The portrait – the first by a black painter– marks a high point for the Nigerian-born artist, whose more recent work is currently on show at Camden Town’s The Forge. When it was commissioned by the Commonwealth Secretariat, Chinwe was by then an established portrait artist. Olympic athlete Kriss Akabusi and Commonwealth Secretary General Chief Emeka Anyaoku had been among her previous sitters.
“Nevertheless, I was surprised that my portfolio was chosen out of the other submissions and felt quite nervous walking down the very long corridors of Buckingham Palace, where the sitting took place.”
Chinwe describes herself as a diverse artist, having graduated in graphic design at the Hornsey College of Art, but counts portraiture as her favourite medium. “I have always liked looking at people and trying to capture what I see,” she explains.
She fell into portrait painting almost by accident. “I was working as a freelance graphic artist but got married and had two children – meeting deadlines became very difficult. I was always drawing my sons and other people asked me to do their children. I soon saw it was a way of earning money.”
After taking evening classes in the subject she decided to launch herself professionally in 1988 and since then has never looked back. The work on display at The Forge shows another side to her – bold and colourful paintings depicting the flora of both Nigeria and Suffolk, where she lives. “I love two flowers in particular, the hibiscus and the poppy, beautiful blooms that die very quickly. For me they reflect the beauty and transience of life.”
Her back catalogue is also full of images of Africa, capturing the “vibrancy and brightness” of its culture and people. It includes historical paintings such as the Africa Past, Present and Future series. These are to be displayed at the gallery later this month.
As a child growing up in eastern Nigeria, she remembers always being captivated by
art despite the fact it was never taught at school. “We did not have galleries or museums, but art was around us all the time, on walls, shops signs, in masquerades,” she remembers.
“I was always drawing or making things out of broken bits of wood and on my way home from school I used to paint signs for the small businesses, like barbers who wanted the different styles they did to be on show.”
Although art was not considered a particularly worthwhile profession for a newly independent nation, her decision to study it won her parents’ blessings and she travelled to London in 1975, enrolling in an art foundation course in the humble surrounds of East Ham College of Technology.
“I had had no formal training at all and my portfolio was just a random collection of what I had done over the years.

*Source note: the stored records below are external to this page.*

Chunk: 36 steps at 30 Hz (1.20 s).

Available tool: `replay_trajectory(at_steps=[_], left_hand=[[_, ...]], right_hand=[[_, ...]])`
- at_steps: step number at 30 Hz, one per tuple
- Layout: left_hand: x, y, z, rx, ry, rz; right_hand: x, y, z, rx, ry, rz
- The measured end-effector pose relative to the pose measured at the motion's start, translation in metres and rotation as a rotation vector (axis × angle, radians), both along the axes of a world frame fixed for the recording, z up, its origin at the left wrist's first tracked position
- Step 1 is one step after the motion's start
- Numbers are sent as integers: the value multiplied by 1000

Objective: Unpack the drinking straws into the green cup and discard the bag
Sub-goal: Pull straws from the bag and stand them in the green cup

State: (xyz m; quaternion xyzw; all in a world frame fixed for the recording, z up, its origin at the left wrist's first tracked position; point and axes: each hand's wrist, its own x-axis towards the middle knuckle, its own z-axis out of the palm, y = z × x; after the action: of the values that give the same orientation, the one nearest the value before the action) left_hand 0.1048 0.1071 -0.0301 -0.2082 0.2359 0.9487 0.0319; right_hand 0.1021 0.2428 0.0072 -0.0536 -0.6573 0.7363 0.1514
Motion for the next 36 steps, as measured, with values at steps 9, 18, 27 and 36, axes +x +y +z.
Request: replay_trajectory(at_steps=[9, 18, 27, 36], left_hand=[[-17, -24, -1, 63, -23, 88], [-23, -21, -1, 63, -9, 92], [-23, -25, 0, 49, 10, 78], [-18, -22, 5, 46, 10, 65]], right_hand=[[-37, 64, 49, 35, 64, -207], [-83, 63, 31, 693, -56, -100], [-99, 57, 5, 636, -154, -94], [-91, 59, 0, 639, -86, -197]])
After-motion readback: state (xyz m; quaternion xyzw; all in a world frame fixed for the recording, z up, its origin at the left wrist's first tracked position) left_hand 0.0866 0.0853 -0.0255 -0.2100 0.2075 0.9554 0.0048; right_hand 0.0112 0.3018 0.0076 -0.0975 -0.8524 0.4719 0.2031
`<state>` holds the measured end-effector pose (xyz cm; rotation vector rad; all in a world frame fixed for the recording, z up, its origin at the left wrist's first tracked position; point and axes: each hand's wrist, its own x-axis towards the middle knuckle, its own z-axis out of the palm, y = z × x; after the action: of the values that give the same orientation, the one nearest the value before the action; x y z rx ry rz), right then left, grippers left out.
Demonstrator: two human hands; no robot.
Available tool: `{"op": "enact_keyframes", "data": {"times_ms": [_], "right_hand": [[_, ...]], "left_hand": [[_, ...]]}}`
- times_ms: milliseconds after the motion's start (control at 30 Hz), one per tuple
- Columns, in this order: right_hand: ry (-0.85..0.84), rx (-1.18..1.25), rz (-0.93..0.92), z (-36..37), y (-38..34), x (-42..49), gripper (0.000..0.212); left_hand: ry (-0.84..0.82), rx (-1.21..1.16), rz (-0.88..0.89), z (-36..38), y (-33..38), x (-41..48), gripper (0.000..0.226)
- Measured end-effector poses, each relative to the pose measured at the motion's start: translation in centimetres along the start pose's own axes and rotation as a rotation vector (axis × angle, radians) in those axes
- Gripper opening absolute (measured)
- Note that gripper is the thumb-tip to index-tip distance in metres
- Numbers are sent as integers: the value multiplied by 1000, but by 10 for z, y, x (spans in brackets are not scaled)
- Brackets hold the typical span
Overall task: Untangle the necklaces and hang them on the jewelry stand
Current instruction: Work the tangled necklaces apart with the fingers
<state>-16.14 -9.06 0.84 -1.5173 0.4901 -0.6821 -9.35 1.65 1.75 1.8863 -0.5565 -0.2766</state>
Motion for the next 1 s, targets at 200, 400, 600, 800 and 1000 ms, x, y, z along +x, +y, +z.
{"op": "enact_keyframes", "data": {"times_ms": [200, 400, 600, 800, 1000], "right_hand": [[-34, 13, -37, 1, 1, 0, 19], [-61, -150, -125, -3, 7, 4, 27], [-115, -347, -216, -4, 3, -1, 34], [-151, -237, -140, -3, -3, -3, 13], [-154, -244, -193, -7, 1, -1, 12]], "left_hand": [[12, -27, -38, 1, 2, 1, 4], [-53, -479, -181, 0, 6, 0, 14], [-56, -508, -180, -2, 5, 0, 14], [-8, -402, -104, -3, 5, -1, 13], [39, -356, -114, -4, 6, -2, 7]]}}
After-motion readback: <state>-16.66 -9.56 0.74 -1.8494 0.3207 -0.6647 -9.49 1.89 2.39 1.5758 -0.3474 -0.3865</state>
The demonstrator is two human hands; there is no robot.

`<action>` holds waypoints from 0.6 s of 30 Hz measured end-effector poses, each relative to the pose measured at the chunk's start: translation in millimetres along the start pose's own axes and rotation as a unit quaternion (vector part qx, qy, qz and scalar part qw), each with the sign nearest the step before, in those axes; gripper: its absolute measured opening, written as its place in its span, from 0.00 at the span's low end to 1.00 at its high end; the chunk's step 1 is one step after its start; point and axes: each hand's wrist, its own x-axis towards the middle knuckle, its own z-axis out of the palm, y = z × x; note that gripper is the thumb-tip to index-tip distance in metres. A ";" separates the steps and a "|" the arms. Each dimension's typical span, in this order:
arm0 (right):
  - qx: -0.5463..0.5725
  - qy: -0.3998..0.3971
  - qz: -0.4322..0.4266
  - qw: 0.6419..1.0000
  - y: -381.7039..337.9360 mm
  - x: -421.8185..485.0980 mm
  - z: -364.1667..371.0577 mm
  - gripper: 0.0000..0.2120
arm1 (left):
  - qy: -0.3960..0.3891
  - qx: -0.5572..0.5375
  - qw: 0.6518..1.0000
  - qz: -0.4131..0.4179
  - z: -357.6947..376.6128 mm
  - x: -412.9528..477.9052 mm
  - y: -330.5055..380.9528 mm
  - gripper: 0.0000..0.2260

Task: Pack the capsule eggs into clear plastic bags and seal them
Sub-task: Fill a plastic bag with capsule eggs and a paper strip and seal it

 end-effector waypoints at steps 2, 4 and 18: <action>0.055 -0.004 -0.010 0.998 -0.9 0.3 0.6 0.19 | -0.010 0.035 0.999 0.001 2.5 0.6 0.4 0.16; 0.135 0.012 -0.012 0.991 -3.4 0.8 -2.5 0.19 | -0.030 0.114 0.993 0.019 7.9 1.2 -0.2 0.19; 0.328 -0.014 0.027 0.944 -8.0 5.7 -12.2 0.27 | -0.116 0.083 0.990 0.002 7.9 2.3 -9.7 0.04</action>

This course was a very good introduction to the different aspects of art.”
Chinwe’s work has been noted for the optimistic, celebratory tone evident in her portrait of the Queen, a reflection of her own attitude to life. “Concentrating on the positive elevates – there are so many positives to see if we really look,” she says.
The exhibition runs until August in the upstairs Caponata room, The Forge, Delancey St, Camden Town. 10am-10pm. Free entry.